◆ Exercise ◆
Scan the entries below for lines holding "left". Give the number of such lines alone.

*** Task input ***

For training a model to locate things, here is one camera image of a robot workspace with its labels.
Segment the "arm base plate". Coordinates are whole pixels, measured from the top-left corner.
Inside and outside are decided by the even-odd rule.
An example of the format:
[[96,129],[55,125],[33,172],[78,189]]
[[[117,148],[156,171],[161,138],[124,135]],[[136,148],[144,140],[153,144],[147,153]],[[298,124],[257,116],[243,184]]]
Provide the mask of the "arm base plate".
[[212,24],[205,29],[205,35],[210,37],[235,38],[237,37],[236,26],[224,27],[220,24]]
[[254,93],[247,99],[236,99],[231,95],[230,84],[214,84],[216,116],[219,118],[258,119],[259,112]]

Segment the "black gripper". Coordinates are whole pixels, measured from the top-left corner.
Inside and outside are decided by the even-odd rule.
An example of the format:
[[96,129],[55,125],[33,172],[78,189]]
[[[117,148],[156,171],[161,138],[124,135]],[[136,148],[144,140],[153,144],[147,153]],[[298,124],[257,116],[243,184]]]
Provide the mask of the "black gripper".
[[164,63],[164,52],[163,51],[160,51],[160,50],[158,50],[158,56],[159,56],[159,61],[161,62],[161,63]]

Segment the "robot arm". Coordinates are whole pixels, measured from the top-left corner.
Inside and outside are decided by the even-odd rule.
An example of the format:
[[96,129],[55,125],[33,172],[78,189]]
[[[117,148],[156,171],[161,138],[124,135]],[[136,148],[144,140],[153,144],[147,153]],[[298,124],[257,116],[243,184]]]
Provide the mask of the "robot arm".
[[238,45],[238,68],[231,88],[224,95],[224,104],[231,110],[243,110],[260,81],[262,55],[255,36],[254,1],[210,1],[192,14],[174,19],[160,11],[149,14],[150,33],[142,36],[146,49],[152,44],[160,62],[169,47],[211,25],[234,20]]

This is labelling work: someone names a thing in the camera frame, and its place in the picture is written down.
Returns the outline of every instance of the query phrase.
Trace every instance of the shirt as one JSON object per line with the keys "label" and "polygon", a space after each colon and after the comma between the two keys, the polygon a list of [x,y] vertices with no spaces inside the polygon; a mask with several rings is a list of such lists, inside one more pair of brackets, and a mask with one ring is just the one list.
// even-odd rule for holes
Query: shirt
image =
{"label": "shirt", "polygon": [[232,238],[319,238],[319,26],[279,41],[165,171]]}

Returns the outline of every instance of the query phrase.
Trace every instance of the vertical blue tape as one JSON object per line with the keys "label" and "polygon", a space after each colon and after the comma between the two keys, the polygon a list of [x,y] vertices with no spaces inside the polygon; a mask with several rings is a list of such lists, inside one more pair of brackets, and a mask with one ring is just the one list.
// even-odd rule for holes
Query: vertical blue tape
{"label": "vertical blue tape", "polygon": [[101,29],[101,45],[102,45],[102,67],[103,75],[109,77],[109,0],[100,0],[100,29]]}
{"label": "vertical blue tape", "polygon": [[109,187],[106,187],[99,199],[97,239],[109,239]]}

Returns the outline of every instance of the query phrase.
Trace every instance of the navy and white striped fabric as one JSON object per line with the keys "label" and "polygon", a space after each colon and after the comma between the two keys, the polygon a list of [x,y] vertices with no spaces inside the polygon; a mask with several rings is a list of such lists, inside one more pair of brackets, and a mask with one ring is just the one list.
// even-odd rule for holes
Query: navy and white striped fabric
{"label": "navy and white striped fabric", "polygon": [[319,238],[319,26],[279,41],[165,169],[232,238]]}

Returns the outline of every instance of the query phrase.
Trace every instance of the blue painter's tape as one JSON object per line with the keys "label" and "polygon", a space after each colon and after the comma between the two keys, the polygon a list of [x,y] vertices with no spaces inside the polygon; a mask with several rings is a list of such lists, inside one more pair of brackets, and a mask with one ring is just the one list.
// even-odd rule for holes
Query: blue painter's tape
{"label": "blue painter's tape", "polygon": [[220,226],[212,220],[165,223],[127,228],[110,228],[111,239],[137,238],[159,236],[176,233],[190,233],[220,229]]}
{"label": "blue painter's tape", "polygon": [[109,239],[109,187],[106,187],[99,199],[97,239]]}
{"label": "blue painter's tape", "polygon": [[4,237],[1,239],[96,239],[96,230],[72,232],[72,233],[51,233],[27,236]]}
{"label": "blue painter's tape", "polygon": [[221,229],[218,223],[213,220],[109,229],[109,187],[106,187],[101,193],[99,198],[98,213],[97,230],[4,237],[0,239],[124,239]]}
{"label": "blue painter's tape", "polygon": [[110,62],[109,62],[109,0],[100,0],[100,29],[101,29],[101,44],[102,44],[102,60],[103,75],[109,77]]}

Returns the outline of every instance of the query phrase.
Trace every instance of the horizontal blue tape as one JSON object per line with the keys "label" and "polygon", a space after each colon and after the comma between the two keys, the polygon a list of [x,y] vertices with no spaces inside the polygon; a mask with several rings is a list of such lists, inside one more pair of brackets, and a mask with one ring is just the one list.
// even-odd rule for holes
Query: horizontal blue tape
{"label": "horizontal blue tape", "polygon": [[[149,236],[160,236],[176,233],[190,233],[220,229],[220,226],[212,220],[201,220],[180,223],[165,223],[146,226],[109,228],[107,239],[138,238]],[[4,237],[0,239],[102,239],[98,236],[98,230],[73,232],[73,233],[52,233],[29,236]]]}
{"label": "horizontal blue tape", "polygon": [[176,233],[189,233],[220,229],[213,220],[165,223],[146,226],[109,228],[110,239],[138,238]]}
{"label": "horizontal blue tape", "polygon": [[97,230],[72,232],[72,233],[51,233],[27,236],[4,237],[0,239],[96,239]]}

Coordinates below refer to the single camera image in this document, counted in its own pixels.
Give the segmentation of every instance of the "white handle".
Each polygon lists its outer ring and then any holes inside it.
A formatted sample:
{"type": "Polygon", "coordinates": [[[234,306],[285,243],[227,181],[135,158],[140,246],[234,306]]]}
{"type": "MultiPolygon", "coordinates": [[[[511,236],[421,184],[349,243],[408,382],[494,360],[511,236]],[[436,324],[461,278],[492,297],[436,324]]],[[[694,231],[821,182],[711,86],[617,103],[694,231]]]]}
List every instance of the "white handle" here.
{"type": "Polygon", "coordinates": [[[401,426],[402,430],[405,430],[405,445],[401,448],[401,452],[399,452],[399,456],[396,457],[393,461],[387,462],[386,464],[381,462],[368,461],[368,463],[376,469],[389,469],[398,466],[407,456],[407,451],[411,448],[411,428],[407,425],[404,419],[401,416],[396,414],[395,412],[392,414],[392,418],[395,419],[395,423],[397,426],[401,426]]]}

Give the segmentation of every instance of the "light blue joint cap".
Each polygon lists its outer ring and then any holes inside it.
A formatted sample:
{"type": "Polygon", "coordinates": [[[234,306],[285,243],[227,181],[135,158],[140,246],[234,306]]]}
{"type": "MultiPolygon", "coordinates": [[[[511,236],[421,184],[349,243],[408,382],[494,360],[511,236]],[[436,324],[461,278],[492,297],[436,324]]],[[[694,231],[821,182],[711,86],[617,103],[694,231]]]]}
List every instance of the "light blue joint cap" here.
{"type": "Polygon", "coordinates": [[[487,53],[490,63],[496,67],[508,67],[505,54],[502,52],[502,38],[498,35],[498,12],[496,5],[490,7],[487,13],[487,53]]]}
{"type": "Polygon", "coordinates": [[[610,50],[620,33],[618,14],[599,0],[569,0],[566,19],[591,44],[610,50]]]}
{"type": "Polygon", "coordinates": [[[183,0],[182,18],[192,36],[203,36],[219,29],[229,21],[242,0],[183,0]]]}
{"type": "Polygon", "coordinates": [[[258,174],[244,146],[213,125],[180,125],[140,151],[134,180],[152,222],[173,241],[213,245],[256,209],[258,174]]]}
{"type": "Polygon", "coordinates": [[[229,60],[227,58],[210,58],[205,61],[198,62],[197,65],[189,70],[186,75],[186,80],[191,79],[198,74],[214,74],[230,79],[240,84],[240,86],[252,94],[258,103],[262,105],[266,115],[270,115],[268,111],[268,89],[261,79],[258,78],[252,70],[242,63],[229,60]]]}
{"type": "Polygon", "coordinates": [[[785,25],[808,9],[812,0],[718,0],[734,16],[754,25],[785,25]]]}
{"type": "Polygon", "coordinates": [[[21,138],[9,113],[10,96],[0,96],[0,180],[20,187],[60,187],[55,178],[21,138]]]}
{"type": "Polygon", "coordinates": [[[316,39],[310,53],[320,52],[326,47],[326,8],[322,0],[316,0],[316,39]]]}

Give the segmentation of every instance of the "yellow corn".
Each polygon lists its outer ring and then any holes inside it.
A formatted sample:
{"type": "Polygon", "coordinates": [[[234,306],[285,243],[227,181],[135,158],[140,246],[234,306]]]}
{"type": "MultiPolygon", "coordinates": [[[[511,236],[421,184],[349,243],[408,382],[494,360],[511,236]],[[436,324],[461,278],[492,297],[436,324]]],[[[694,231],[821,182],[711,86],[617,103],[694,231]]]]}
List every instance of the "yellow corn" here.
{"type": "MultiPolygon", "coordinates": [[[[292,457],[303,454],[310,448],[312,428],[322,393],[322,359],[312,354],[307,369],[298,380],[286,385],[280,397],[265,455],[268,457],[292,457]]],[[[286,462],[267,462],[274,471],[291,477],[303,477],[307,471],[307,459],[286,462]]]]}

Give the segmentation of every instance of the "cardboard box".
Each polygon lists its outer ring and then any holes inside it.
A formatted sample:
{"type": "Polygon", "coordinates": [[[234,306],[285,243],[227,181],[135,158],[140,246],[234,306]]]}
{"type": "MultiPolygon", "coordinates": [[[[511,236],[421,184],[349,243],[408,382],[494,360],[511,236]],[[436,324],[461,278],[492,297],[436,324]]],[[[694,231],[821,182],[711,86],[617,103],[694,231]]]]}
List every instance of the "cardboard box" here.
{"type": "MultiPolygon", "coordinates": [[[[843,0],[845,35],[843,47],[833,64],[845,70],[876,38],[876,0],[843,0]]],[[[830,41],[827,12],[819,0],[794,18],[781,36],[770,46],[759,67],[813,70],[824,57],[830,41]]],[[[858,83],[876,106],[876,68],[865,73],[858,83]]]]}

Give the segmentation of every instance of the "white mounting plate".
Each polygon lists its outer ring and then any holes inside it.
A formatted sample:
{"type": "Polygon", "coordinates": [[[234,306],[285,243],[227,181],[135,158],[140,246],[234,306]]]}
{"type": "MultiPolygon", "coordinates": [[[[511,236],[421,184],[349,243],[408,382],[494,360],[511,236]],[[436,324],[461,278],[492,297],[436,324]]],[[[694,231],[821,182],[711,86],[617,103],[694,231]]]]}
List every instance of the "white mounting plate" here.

*** End of Task input ***

◆ Answer space ◆
3